Researchers scraped student data from Facebook, merged it with university records, used this merged data for research, and then shared it with other researchers.
Beginning in 2006, each year a team of professors and research assistants scraped the Facebook profiles of all members of the Class of 2009 at a “diverse private college in the Northeastern U.S.” This longitudinal data from Facebook on friendships and cultural tastes was merged with data the college had about the students’ residential dorms and academic majors. This merged data represented a valuable resource for researchers, and it was used to create new knowledge about topics such as how social networks form (Wimmer and Lewis 2010) and how social networks and behavior co-evolve (Lewis, Gonzalez, and Kaufman 2012). In addition to using the data for their own work, the Taste, Ties, and Time research team made the data available to other researchers, after taking some steps to protect the students’ privacy and in line with the wishes of the National Science Foundation (which funded the study) (Lewis et al. 2008).
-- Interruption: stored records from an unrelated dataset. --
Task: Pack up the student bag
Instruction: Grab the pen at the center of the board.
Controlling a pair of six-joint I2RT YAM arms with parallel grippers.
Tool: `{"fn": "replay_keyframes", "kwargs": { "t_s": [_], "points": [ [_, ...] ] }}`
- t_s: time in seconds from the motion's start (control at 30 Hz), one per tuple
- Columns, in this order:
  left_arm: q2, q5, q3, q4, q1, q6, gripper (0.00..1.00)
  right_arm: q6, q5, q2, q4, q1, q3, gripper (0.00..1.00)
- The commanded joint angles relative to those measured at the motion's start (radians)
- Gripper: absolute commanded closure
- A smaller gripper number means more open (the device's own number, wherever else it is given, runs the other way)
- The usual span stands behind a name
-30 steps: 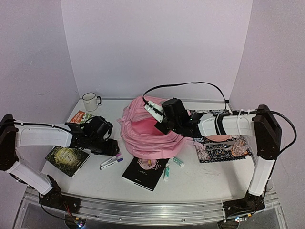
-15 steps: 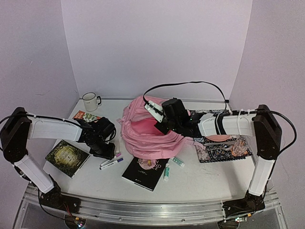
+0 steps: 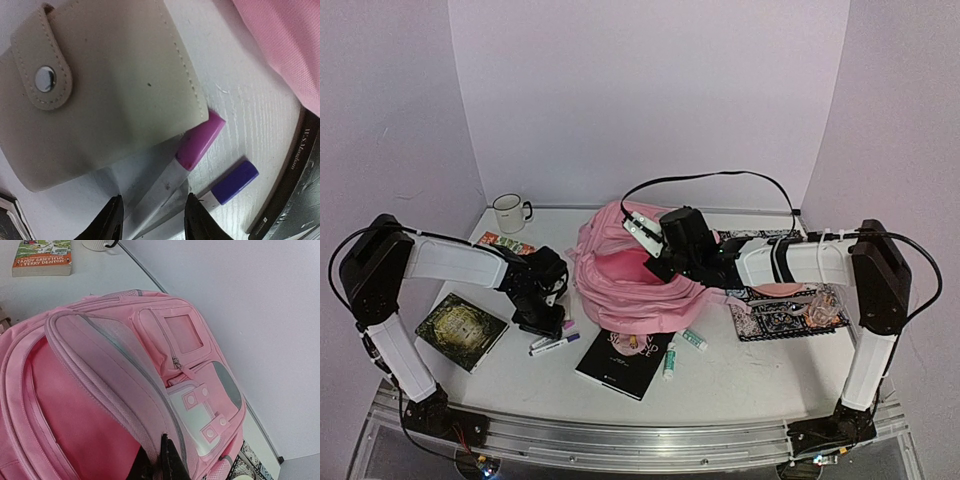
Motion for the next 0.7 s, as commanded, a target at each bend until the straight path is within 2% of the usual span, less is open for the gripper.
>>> {"fn": "replay_keyframes", "kwargs": {
  "t_s": [0.0, 0.17, 0.33, 0.4, 0.67],
  "points": [
    [0.026, 0.035, 0.038, -0.038, 0.001, 0.029, 0.57, 0.026, 0.007, -0.038, 0.082, -0.004, 0.008, 1.00],
    [0.075, 0.031, 0.056, -0.074, 0.000, 0.038, 0.65, 0.028, 0.007, -0.039, 0.084, -0.005, 0.006, 1.00],
    [0.081, 0.019, 0.060, -0.085, 0.000, 0.046, 0.83, 0.027, 0.004, -0.043, 0.087, -0.005, 0.003, 1.00],
    [0.066, 0.012, 0.064, -0.086, 0.000, 0.047, 0.87, 0.027, 0.003, -0.044, 0.088, -0.005, 0.001, 1.00],
    [-0.036, 0.004, 0.086, -0.086, 0.001, 0.041, 0.95, 0.029, -0.003, -0.051, 0.090, -0.005, 0.000, 1.00]
  ]
}}
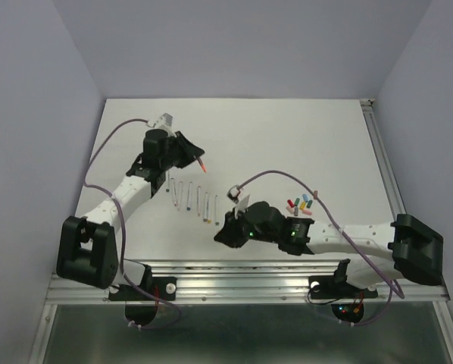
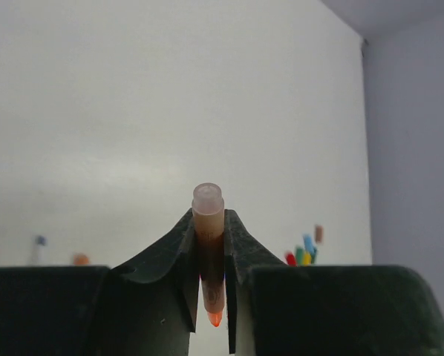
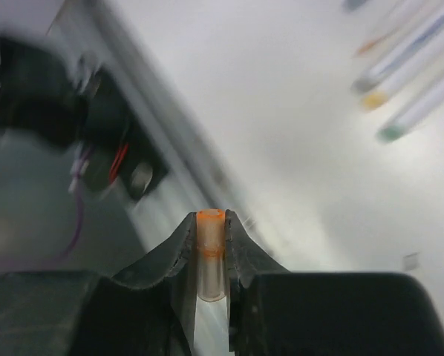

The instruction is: Open the pen caps

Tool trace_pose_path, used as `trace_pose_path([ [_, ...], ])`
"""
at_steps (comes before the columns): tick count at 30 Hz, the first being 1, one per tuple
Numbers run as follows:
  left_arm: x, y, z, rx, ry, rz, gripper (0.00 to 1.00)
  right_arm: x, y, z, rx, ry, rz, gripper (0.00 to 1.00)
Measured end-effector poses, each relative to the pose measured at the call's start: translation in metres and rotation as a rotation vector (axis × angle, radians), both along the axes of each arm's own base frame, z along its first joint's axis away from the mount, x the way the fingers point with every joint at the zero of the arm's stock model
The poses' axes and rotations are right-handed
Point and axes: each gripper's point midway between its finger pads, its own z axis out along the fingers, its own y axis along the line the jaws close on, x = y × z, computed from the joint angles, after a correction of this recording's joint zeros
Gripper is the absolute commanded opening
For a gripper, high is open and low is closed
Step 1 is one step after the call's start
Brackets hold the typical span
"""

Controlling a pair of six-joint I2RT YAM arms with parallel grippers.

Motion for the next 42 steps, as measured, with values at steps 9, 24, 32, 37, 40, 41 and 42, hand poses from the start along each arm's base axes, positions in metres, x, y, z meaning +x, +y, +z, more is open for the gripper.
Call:
trace_pose_path([
  [9,0.087,0.1,-0.007,0.13,-0.089,0.358,0.0,-0.098,-0.008,-0.002,-0.014,0.099,0.274,0.01],
  [24,-0.011,0.008,-0.052,0.171,-0.005,0.027,0.0,0.054,-0.123,-0.083,-0.332,0.195,-0.421,0.01],
  [32,-0.045,-0.028,-0.074,0.27,0.033,-0.071,0.0,0.07,-0.185,-0.125,-0.575,0.223,-0.632,0.1],
  [37,-0.052,-0.044,-0.1,0.36,0.092,-0.099,0.0,0.077,-0.201,-0.122,-0.621,0.198,-0.704,0.19],
  [40,-0.058,-0.055,-0.118,0.429,0.127,-0.12,0.0,0.084,-0.205,-0.118,-0.638,0.175,-0.742,0.24],
  [41,-0.059,-0.057,-0.123,0.454,0.139,-0.123,0.0,0.084,-0.206,-0.118,-0.646,0.172,-0.748,0.25],
  [42,-0.059,-0.058,-0.126,0.471,0.147,-0.124,0.0,0.085,-0.208,-0.119,-0.653,0.17,-0.754,0.27],
])
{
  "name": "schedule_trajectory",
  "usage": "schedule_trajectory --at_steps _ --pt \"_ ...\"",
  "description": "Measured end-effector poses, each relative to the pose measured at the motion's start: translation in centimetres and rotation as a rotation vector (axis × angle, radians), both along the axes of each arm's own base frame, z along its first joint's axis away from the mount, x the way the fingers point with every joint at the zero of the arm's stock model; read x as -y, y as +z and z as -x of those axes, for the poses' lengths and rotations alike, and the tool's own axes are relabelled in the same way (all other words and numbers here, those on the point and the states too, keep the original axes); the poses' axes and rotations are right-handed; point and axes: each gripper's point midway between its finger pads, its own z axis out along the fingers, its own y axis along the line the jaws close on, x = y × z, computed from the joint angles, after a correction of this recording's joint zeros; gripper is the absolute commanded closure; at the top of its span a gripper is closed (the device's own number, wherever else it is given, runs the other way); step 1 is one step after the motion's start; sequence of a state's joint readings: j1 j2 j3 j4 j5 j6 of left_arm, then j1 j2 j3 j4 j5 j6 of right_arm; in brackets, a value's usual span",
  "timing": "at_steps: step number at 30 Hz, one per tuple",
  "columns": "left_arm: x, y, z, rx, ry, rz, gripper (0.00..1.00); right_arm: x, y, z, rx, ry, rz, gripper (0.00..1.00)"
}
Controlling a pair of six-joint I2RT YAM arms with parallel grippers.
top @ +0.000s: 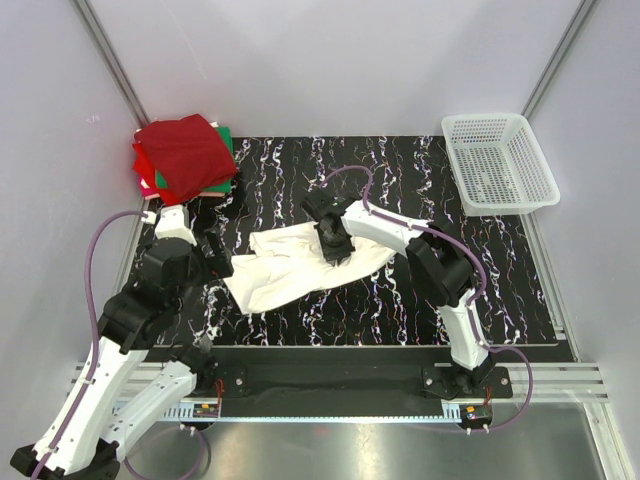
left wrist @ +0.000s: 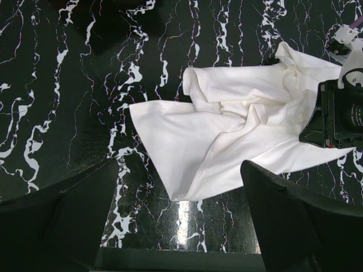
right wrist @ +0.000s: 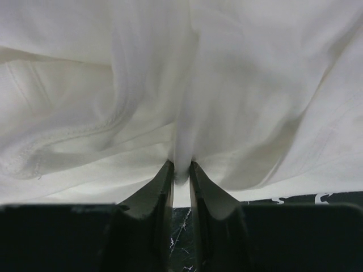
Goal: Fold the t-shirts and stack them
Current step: Flatten the tshirt out
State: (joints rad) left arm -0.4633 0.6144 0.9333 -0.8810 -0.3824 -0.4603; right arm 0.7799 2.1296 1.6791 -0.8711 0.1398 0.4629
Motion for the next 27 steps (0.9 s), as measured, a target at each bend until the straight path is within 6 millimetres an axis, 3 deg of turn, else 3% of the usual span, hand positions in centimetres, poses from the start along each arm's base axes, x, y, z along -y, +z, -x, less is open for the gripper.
schedule_trajectory --at_steps 15,19,27 --pt "0.0 0.0 0.0 0.000 0.000 0.000 0.04 0.7 2.7 -0.2 0.044 0.002 0.008 0.78" --pt "0.0 0.0 0.0 0.000 0.000 0.000 0.04 0.7 2.8 -0.2 0.048 0.007 0.007 1.00" --pt "0.0 0.0 0.0 -0.001 0.000 -0.001 0.04 1.5 3.9 -0.5 0.077 0.000 0.021 1.00"
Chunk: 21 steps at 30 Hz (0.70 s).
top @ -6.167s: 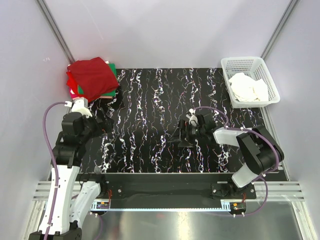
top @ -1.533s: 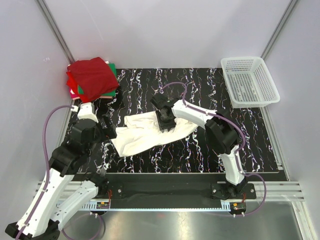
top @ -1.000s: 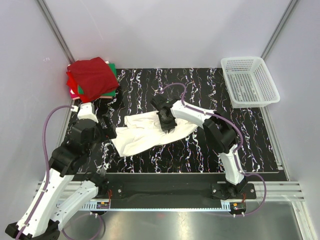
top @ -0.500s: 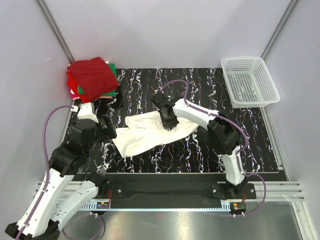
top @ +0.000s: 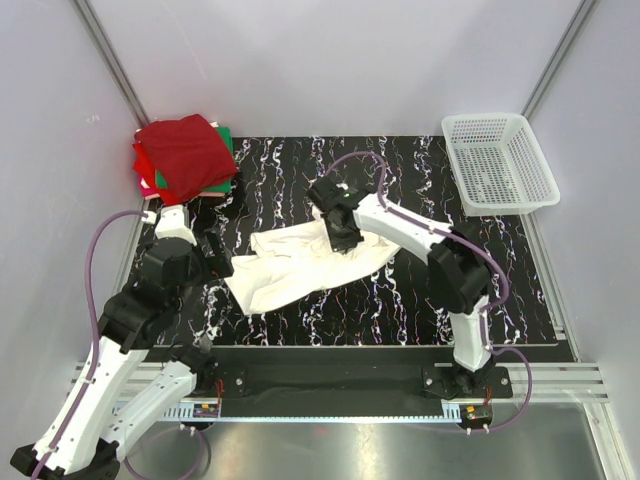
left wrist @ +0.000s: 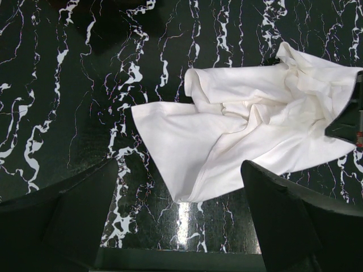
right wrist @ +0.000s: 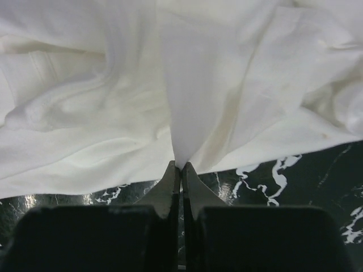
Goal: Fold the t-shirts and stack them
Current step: Flatten the tshirt out
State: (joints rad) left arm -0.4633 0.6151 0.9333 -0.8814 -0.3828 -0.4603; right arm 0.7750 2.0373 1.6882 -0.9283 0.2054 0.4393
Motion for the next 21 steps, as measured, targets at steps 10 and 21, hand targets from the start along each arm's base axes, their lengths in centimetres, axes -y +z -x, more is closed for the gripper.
schedule_trajectory --at_steps 10,21 --pt "0.1 -0.9 -0.5 -0.042 0.007 -0.026 0.07 12.1 23.9 -0.4 0.563 -0.238 -0.182 1.00" --pt "0.5 -2.4 -1.3 -0.113 0.007 -0.058 0.11 20.9 22.7 7.8 0.677 -0.383 -0.180 1.00"
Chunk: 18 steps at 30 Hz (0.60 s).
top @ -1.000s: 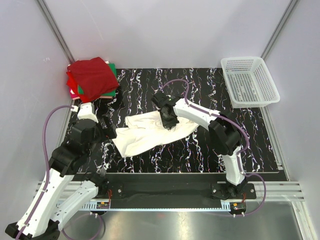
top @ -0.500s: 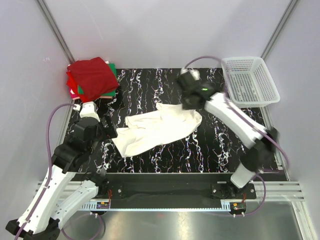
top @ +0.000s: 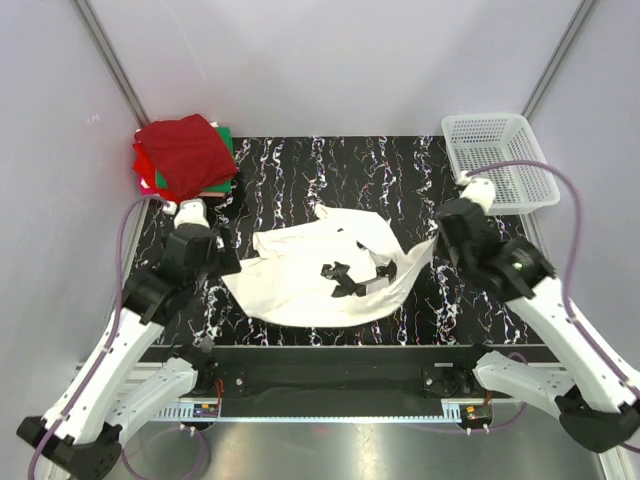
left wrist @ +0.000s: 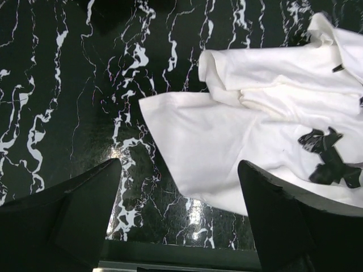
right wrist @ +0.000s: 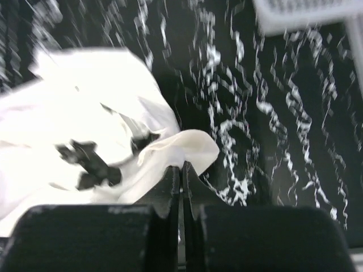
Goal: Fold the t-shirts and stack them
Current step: Flatten the tshirt out
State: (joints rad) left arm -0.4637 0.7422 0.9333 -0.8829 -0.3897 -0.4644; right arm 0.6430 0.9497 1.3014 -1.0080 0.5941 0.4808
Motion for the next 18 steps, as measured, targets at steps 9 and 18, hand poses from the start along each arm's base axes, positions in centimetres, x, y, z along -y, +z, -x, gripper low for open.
schedule_trajectory --at_steps 9,18 --pt "0.9 -1.8 -0.4 -0.083 -0.016 -0.021 0.12 -0.8 -9.0 3.5 -0.160 0.060 -0.081 1.00" --pt "5.3 -7.6 -3.1 -0.263 -0.040 0.033 0.19 -1.6 -9.2 4.3 -0.159 0.074 -0.171 1.00"
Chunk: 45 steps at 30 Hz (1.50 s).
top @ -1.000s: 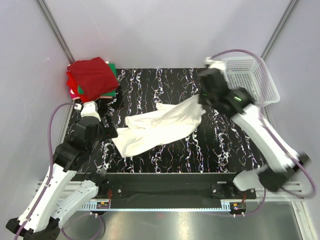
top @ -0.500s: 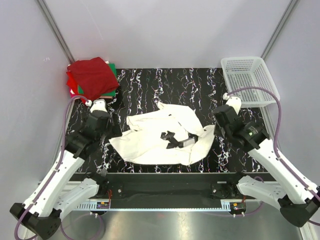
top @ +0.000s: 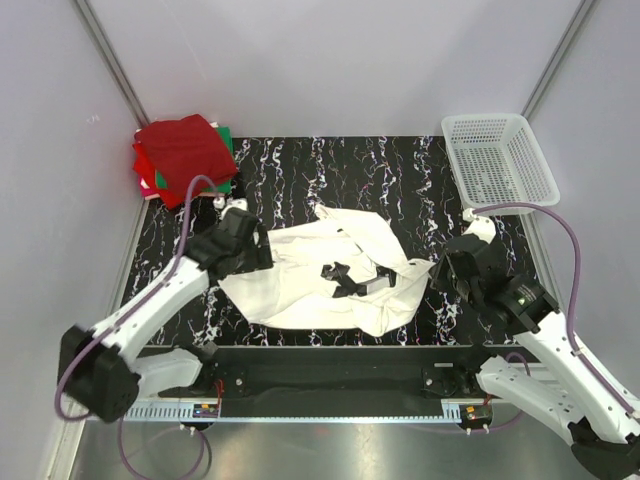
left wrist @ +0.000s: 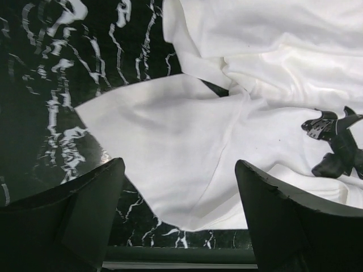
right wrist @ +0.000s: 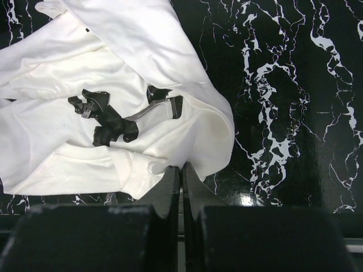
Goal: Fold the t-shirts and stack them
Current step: Flatten the tshirt out
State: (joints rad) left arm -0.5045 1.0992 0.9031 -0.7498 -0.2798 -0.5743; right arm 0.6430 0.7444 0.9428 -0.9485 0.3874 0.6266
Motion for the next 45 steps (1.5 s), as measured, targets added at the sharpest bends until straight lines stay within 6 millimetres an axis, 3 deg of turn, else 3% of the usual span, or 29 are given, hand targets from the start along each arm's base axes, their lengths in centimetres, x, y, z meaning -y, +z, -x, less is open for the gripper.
schedule_trajectory --at_steps 5,9,12,17,21,25,28,31,33,35,38,39,41,44,45 --pt "2.2 -6.0 -0.9 -0.141 0.000 0.001 0.21 -0.2 -0.3 -0.2 -0.014 -0.005 0.004 1.00" --pt "3.1 -10.1 0.5 -0.227 0.010 0.041 0.23 -0.7 -0.2 -0.9 -0.027 -0.002 0.017 1.00" --pt "3.9 -11.9 1.9 -0.276 0.017 0.070 0.26 -0.9 0.0 -2.4 -0.044 -0.019 0.019 1.00" --pt "8.1 -11.4 3.7 -0.220 -0.005 0.200 0.27 0.1 -0.1 -6.4 -0.083 -0.099 0.018 1.00" --pt "12.4 -11.0 8.6 -0.228 -0.061 0.329 0.27 1.1 0.5 -9.5 -0.086 -0.138 0.025 1.00" --pt "17.7 -10.2 15.4 -0.303 -0.171 0.423 0.27 2.2 1.7 -12.5 -0.065 -0.164 0.018 1.00" --pt "23.1 -7.7 19.2 -0.341 -0.295 0.446 0.25 3.2 3.0 -14.4 -0.044 -0.180 0.011 1.00" --pt "29.0 -1.8 20.8 -0.306 -0.396 0.531 0.19 3.5 4.2 -15.6 -0.025 -0.177 0.002 1.00" --pt "30.2 2.4 19.7 -0.229 -0.401 0.572 0.17 3.1 4.8 -15.8 -0.015 -0.155 -0.011 1.00" --pt "28.9 5.7 17.0 -0.135 -0.367 0.580 0.12 2.6 5.0 -15.7 -0.013 -0.131 -0.028 1.00" --pt "23.4 8.4 10.2 0.016 -0.238 0.531 0.16 1.8 4.8 -15.2 -0.020 -0.093 -0.060 1.00" --pt "21.0 8.9 7.1 0.078 -0.172 0.506 0.18 1.4 4.6 -14.8 -0.027 -0.073 -0.076 1.00" --pt "15.9 8.9 1.8 0.174 -0.051 0.417 0.24 0.6 3.9 -13.8 -0.042 -0.034 -0.111 1.00" --pt "11.4 6.7 -2.4 0.201 0.019 0.265 0.24 -0.6 2.9 -12.4 -0.072 0.025 -0.161 1.00" --pt "10.8 5.9 -3.2 0.195 0.022 0.230 0.24 -1.0 2.7 -12.0 -0.082 0.045 -0.181 1.00"
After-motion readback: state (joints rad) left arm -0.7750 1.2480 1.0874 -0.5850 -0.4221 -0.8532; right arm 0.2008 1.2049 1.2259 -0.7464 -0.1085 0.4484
Unfortunately, just days after the data were made available, other researchers deduced that the school in question was Harvard College (Zimmer 2010). The Taste, Ties, and Time researchers were accused of a “failure to adhere to ethical research standards” (Zimmer 2010) in part because the students had not provided informed consent (all procedures were reviewed and approved by Harvard’s IRB and Facebook). In addition to criticism from academics, newspaper articles appeared with headlines such as “Harvard Researchers Accused of Breaching Students’ Privacy” (Parry 2011). Ultimately, the dataset was removed from the Internet, and now it cannot be used by other researchers.